_Given information_
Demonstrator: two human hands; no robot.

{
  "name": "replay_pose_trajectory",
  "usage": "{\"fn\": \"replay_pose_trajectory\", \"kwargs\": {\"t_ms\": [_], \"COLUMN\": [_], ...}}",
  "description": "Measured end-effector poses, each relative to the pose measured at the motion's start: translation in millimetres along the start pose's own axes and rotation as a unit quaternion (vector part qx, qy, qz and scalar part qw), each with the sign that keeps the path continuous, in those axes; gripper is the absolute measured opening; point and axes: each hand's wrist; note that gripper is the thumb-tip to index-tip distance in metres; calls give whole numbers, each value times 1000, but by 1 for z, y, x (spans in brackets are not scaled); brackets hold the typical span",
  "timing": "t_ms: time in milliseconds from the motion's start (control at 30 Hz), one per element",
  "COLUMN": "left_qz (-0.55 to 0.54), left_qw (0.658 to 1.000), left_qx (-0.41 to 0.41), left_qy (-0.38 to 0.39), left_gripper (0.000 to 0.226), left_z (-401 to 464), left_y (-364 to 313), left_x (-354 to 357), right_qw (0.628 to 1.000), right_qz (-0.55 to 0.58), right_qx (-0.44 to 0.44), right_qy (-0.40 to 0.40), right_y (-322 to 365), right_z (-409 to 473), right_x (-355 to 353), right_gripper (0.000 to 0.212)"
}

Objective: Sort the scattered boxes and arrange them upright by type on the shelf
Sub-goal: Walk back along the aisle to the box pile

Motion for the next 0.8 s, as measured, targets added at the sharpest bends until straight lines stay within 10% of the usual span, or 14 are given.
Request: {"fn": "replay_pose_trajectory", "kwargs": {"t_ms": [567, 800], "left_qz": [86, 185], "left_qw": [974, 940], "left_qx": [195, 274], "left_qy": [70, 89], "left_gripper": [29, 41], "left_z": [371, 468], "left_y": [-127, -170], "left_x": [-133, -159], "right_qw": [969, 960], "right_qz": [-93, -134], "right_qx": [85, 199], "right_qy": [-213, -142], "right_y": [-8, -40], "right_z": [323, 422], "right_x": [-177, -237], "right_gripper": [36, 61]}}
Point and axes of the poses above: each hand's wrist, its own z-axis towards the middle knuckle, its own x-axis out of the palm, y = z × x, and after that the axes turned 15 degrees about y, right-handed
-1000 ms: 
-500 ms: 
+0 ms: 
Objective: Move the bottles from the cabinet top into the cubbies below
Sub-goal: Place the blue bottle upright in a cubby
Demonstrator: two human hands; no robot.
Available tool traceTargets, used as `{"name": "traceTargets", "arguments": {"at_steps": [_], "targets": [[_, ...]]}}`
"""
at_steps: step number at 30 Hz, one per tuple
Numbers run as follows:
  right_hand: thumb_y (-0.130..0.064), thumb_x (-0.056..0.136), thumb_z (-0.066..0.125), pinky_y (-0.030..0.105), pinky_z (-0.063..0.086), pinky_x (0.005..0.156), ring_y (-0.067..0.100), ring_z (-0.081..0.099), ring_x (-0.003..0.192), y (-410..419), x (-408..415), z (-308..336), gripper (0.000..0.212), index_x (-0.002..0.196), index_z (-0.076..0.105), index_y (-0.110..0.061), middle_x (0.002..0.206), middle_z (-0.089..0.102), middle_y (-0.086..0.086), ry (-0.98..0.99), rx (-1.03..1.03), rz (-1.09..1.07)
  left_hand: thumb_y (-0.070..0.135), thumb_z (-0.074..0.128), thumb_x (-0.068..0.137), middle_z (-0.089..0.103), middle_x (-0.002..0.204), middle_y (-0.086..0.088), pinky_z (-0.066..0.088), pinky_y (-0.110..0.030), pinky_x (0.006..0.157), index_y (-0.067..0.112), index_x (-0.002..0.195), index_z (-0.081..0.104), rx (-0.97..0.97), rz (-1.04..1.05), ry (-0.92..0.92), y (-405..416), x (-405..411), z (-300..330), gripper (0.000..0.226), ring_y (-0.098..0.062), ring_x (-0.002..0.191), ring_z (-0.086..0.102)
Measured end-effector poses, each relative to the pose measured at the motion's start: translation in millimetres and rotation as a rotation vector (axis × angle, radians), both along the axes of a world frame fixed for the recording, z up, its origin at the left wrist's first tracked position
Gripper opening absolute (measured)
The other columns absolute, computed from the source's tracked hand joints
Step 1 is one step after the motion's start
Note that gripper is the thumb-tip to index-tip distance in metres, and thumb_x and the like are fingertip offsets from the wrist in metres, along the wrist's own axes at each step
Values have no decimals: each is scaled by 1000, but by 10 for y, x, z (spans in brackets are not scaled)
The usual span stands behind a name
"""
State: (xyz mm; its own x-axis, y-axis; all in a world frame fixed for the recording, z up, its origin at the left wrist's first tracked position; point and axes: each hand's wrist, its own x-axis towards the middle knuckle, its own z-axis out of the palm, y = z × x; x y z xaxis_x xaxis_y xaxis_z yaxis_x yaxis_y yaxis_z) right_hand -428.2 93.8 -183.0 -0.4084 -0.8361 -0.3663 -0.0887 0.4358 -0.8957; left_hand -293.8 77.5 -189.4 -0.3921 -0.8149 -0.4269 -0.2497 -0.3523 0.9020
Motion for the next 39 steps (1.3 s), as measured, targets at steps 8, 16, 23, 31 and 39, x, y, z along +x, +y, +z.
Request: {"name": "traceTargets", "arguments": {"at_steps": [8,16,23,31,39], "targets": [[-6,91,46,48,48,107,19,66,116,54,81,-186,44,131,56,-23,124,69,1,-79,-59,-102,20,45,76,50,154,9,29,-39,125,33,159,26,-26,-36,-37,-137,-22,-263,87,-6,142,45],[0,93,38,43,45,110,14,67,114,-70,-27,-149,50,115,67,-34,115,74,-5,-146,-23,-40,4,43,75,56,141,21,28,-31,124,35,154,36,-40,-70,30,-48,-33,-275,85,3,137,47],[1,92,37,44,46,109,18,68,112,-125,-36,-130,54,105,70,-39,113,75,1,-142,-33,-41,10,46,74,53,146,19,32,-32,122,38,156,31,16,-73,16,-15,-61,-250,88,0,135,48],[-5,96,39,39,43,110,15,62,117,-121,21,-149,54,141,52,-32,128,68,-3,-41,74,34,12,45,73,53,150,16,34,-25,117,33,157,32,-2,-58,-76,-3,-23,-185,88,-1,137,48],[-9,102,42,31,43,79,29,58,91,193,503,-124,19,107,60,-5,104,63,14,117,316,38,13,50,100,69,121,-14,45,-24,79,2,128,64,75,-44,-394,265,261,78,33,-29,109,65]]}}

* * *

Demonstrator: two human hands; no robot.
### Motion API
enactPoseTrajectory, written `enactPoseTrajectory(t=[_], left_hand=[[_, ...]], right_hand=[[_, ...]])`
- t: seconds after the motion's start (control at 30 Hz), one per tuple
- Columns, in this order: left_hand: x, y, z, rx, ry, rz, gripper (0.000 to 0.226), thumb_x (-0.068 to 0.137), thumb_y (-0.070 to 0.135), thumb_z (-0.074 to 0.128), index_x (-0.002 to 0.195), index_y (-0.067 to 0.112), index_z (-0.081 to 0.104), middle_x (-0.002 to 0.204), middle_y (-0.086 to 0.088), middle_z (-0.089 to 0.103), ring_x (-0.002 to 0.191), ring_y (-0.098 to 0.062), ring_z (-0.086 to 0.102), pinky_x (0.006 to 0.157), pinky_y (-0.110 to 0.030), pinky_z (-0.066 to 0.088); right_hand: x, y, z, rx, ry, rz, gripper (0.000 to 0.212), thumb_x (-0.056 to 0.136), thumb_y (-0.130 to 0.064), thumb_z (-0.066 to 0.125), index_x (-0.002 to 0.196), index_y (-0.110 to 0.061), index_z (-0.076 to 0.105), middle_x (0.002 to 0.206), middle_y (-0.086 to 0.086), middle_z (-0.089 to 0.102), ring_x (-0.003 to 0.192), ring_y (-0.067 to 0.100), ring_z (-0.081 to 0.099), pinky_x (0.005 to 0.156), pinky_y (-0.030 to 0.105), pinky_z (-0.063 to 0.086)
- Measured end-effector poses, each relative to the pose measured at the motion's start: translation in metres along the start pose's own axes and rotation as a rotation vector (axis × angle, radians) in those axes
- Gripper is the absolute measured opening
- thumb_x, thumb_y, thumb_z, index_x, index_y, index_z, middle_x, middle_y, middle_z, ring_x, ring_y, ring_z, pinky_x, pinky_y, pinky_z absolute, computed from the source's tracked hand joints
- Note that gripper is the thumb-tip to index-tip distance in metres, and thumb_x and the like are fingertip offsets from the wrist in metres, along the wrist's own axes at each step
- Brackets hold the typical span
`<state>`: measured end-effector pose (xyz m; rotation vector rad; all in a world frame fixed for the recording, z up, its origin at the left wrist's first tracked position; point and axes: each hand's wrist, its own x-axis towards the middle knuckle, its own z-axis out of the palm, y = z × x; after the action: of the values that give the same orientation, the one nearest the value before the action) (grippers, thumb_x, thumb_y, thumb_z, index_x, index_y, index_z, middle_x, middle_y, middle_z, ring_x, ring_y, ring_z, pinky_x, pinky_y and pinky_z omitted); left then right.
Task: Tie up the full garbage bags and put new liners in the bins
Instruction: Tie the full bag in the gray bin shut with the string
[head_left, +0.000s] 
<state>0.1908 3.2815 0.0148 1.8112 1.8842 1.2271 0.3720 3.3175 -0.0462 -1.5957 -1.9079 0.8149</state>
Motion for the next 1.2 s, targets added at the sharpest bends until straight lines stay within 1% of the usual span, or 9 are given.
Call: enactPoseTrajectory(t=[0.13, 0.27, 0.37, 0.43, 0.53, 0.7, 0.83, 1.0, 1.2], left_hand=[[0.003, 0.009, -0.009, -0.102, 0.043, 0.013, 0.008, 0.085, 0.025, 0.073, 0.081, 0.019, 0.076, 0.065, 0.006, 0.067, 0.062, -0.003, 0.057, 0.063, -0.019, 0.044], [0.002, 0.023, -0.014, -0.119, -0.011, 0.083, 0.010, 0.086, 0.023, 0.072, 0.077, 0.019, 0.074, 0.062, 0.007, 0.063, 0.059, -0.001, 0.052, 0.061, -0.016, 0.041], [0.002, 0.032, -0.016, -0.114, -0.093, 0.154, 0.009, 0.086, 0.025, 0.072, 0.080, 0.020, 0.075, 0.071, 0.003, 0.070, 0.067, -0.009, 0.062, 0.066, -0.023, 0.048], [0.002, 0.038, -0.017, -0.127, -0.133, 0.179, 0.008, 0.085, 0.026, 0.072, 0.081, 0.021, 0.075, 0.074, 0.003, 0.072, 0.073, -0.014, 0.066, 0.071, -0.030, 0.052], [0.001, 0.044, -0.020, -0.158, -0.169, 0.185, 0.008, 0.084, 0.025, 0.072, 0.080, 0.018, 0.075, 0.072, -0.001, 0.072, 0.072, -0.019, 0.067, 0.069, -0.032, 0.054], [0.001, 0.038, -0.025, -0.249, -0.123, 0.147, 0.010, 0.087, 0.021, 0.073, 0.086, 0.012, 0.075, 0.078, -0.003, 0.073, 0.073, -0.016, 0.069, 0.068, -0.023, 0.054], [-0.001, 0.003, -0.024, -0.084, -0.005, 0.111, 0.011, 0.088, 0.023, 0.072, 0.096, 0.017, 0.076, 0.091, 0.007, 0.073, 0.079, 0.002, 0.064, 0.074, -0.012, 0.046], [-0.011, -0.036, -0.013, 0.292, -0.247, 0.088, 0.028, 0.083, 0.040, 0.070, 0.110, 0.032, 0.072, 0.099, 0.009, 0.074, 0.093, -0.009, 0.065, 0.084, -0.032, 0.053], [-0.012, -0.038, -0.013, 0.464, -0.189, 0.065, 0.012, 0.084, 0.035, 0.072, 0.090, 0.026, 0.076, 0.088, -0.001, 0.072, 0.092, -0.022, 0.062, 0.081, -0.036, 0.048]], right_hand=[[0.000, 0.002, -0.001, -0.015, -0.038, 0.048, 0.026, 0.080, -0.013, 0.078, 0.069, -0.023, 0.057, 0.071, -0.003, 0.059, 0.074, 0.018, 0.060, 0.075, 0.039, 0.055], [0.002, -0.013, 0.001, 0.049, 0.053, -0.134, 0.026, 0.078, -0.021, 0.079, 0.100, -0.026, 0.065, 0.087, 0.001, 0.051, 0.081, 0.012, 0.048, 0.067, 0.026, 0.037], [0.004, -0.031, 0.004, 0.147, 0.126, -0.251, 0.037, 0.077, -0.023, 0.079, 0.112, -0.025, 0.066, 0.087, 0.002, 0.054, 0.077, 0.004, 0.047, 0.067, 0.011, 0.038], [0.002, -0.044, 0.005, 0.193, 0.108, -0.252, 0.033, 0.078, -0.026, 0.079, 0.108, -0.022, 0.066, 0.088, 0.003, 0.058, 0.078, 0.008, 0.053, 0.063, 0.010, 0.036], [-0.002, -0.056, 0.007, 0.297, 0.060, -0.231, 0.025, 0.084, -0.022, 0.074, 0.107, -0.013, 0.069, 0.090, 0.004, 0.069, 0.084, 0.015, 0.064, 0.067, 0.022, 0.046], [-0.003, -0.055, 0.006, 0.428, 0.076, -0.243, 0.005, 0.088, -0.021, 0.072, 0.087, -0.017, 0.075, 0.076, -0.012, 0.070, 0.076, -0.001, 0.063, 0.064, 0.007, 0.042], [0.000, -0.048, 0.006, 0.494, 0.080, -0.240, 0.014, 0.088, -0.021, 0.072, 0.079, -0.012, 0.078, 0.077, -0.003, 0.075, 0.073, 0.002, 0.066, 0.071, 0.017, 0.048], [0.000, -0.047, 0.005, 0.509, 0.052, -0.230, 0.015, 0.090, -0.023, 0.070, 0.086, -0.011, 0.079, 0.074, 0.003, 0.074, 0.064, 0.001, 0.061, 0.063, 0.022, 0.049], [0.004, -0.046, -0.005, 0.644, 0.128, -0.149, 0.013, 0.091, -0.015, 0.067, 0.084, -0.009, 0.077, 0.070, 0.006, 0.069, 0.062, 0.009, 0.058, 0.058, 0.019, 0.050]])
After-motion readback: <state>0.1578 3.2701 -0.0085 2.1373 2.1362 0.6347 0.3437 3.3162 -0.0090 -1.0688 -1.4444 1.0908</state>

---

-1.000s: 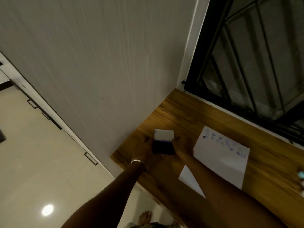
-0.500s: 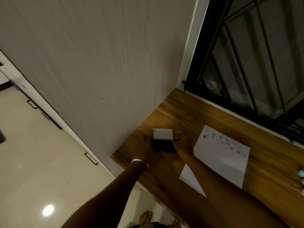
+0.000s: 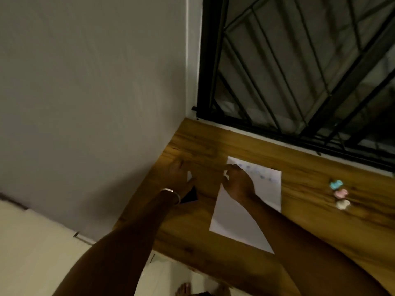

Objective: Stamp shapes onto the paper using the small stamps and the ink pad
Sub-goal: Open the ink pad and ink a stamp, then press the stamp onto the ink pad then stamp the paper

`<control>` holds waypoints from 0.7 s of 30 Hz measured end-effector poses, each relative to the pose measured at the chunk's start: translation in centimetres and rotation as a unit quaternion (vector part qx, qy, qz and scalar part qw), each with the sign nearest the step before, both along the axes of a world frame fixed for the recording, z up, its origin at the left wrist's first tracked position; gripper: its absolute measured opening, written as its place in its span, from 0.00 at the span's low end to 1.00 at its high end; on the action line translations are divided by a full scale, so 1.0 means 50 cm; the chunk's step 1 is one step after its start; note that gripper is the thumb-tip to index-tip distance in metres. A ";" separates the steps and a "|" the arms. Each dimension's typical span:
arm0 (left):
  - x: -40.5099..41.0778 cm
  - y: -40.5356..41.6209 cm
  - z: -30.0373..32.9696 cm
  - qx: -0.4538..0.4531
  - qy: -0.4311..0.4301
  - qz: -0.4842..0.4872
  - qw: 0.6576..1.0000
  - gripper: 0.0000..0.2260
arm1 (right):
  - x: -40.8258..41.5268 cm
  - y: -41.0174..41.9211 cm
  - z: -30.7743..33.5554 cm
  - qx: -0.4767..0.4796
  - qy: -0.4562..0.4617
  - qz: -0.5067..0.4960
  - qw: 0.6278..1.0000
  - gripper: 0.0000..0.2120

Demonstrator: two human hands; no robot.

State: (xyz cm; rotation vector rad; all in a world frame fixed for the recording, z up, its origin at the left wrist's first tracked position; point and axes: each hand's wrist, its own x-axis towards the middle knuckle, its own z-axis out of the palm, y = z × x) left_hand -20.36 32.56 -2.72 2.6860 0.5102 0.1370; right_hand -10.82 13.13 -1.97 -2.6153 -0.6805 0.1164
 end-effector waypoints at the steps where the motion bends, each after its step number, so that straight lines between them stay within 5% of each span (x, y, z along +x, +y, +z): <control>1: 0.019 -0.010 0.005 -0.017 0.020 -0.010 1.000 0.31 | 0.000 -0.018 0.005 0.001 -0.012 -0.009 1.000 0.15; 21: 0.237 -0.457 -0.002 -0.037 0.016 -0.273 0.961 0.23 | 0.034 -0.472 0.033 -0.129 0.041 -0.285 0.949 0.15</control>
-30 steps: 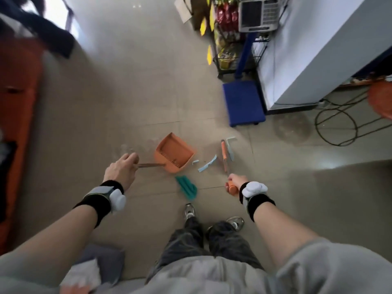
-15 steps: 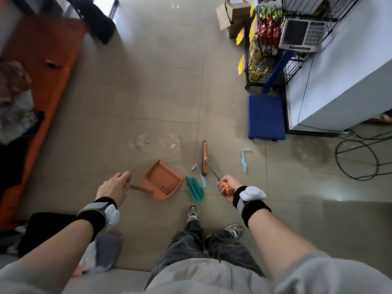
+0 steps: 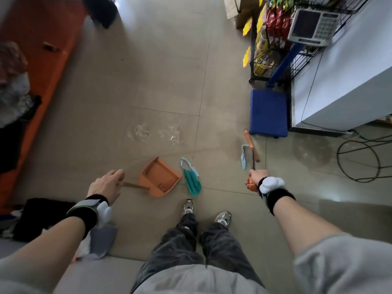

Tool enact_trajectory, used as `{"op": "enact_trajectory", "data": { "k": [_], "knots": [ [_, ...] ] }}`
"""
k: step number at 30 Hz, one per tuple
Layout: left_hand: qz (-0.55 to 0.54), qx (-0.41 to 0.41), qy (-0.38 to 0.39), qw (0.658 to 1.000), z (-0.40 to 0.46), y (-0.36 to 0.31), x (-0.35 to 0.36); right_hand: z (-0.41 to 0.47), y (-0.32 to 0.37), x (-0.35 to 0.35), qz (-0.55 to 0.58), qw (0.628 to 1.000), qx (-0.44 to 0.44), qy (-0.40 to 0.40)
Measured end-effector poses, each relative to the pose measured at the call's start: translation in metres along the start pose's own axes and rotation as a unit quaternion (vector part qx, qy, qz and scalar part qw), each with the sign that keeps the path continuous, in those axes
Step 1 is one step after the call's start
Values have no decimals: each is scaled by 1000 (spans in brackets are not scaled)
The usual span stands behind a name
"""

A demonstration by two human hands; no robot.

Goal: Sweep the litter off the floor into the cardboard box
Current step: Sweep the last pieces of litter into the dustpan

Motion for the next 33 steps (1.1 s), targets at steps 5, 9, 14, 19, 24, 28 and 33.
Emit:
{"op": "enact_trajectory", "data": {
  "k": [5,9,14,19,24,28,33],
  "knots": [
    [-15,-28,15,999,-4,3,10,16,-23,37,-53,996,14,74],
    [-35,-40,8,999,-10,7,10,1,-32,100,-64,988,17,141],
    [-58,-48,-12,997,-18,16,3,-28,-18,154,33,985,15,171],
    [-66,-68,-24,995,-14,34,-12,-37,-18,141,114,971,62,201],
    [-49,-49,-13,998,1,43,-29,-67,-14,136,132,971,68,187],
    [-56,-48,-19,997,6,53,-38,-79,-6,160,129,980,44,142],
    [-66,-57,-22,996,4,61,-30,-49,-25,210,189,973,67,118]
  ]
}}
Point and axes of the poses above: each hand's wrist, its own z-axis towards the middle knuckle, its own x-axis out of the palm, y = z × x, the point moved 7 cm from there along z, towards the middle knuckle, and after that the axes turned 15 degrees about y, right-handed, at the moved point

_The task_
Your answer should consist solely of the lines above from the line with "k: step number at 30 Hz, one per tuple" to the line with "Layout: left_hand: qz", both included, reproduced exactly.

_Task response_
k: step number at 30 Hz, one per tuple
Layout: left_hand: qz (-0.55 to 0.54), qx (-0.41 to 0.41), qy (-0.38 to 0.39), qw (0.658 to 1.000), z (-0.40 to 0.46), y (-0.36 to 0.31), x (-0.35 to 0.36); right_hand: z (-0.41 to 0.47), y (-0.32 to 0.37), x (-0.35 to 0.35), qz (-0.55 to 0.58), qw (0.628 to 1.000), qx (-0.44 to 0.44), qy (-0.40 to 0.40)

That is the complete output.